Provided entries ->

• • •

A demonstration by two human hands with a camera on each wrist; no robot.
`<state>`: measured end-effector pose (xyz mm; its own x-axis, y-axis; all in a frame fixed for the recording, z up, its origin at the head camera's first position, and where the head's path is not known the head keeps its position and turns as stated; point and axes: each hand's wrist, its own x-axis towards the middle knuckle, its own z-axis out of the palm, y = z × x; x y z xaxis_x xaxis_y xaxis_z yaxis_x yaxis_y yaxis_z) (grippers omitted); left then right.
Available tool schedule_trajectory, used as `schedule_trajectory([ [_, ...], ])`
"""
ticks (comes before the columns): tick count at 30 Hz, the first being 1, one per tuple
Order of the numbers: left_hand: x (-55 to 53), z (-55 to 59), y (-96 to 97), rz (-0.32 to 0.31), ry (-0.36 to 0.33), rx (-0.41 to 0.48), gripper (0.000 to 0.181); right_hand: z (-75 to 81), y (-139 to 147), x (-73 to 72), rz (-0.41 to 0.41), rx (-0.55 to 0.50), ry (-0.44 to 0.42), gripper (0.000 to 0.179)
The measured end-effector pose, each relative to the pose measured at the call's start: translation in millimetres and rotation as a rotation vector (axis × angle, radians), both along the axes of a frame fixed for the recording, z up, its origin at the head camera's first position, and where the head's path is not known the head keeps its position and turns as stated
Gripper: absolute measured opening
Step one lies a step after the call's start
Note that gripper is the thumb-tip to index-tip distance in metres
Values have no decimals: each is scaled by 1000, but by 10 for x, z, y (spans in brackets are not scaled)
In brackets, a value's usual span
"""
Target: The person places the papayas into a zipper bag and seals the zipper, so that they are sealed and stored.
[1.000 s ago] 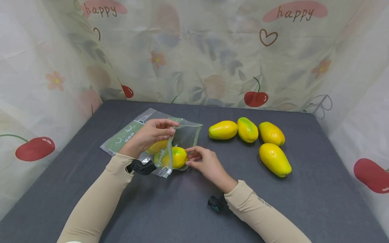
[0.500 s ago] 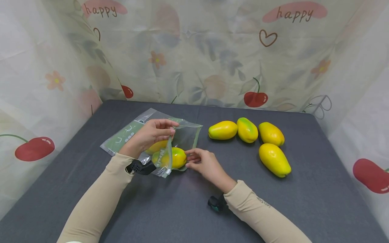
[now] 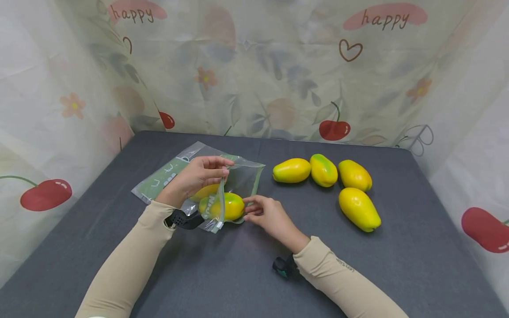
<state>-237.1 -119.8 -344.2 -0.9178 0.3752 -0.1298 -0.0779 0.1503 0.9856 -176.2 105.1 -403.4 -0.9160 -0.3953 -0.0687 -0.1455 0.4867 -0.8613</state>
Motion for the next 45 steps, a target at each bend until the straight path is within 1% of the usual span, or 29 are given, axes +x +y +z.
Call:
schedule_trajectory([
  [6, -7, -12, -5, 4, -4, 8, 33, 4, -1, -3, 9, 5, -1, 42],
  [11, -8, -12, -5, 21, -8, 14, 32, 40, 51, -14, 18, 12, 10, 49],
  [16, -10, -11, -3, 23, -10, 25, 32, 116, 217, -30, 21, -18, 21, 55],
  [20, -11, -12, -6, 23, -13, 41, 32, 219, 395, -41, -2, -44, 41, 58],
  [28, -6, -9, -5, 17, -30, 60, 33, 478, 770, -24, -69, -31, 150, 65],
  [33, 1, -13, -4, 11, -30, 61, 34, 585, 981, -6, -114, -19, 226, 68],
  [36, 1, -17, -6, 10, -29, 61, 34, 611, 1087, 12, -141, -15, 266, 67],
  [41, 0, -19, -9, 16, -26, 52, 33, 607, 1235, 35, -154, 7, 345, 68],
  [43, 3, -18, -9, 14, -21, 51, 33, 597, 1288, 48, -163, 45, 364, 70],
  [45, 4, -19, -8, 12, -18, 51, 33, 587, 1335, 63, -181, 84, 364, 72],
])
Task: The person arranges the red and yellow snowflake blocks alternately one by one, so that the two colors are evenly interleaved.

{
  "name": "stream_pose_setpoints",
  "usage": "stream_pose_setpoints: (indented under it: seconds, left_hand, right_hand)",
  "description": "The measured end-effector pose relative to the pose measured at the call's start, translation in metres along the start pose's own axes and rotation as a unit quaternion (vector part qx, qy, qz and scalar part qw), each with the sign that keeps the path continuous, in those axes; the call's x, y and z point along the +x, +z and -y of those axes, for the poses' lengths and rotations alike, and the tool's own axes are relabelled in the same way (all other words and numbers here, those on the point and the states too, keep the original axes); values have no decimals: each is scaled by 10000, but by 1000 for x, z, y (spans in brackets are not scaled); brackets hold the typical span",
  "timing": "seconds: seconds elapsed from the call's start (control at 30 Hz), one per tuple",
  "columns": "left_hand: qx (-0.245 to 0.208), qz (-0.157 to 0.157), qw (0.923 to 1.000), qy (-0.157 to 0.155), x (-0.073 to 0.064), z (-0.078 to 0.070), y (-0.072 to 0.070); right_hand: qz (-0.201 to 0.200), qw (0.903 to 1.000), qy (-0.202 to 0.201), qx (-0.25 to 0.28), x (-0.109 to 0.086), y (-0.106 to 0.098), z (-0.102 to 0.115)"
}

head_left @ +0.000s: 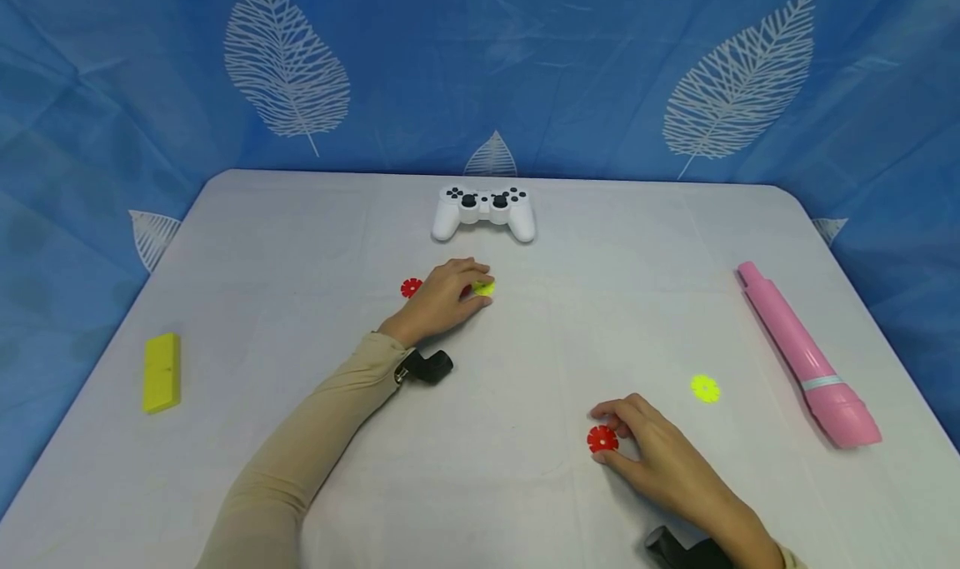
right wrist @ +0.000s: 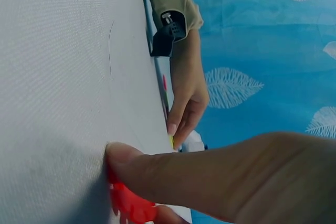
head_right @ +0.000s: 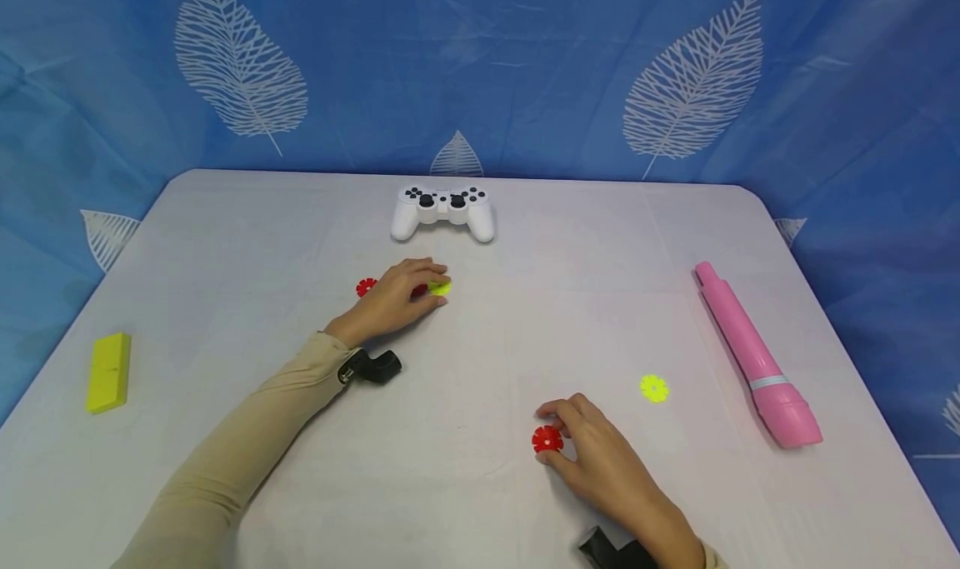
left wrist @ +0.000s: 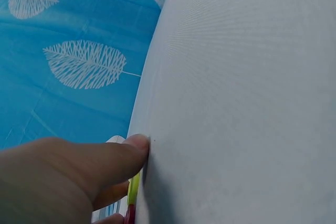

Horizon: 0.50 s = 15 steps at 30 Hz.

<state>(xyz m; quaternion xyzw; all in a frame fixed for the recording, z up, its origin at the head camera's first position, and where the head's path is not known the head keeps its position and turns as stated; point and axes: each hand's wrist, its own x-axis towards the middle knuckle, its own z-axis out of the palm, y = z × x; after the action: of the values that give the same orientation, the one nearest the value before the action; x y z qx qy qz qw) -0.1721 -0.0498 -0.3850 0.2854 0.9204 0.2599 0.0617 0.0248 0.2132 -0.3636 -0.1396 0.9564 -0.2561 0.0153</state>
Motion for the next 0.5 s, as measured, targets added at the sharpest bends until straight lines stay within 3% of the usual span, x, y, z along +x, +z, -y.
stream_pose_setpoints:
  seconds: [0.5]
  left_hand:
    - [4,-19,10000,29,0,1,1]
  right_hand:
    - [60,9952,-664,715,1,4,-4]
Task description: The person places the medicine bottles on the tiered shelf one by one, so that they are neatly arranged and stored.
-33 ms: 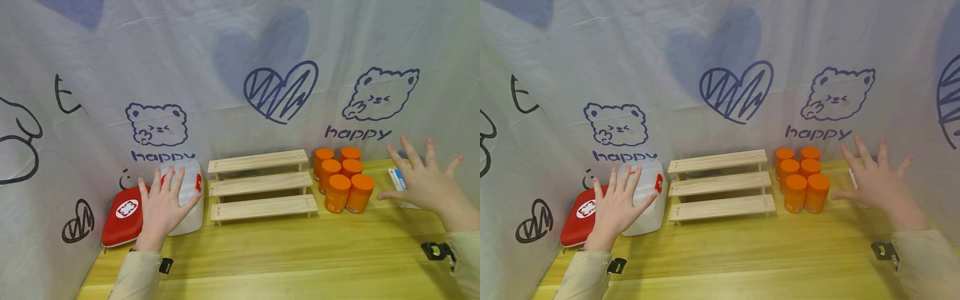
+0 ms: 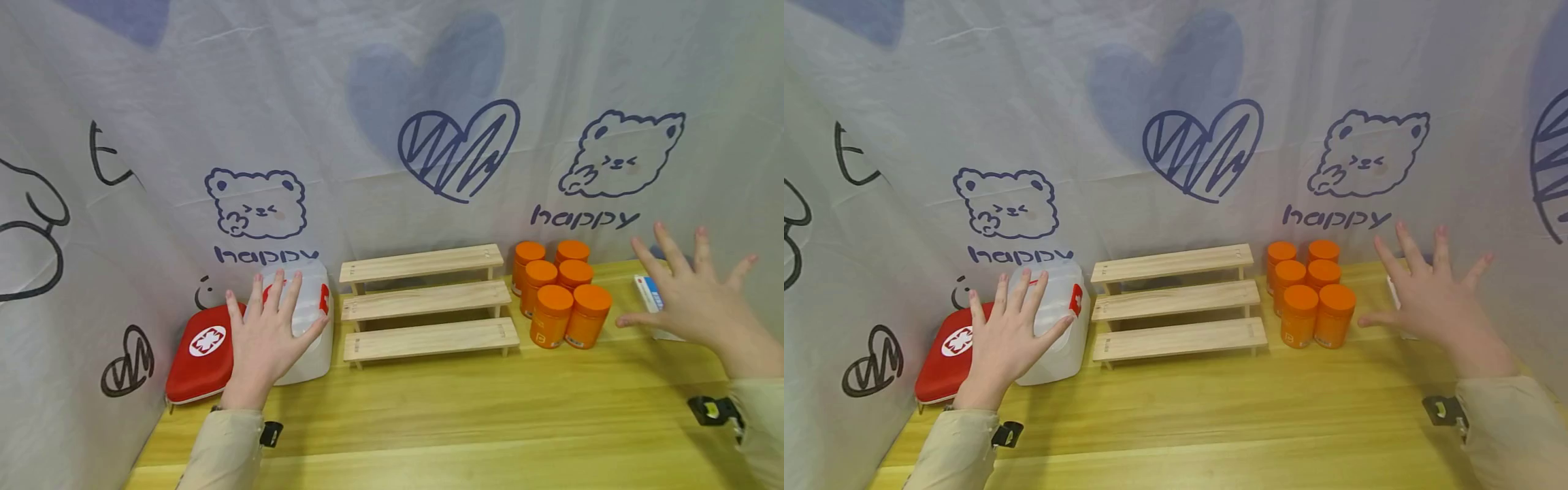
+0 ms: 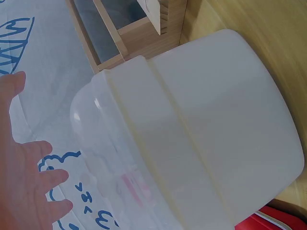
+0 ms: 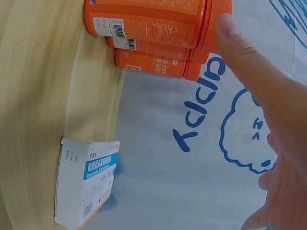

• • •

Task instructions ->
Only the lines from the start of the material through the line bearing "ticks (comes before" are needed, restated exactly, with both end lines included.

Output below ->
A demonstration by two human hands with a camera on each wrist; no robot.
`<state>`: measured end-effector pose (xyz mm; its own x-axis, y-axis; all in a frame fixed for the recording, z up, its origin at the head camera's first position, and where the head's path is not known the head keeps its position and turns as stated; point and axes: each hand's wrist, its own x-axis towards the middle knuckle, its own z-axis out of the palm, y = z × x; x y z xaxis_x xaxis_y xaxis_z yaxis_x yaxis_y yaxis_z) (grippers omitted); left then right.
Available tool schedule_trajectory, used as `schedule_trajectory([ [_, ...], ])`
"""
ticks (comes before the columns): tick count at 30 Hz, the first being 1, one per tuple

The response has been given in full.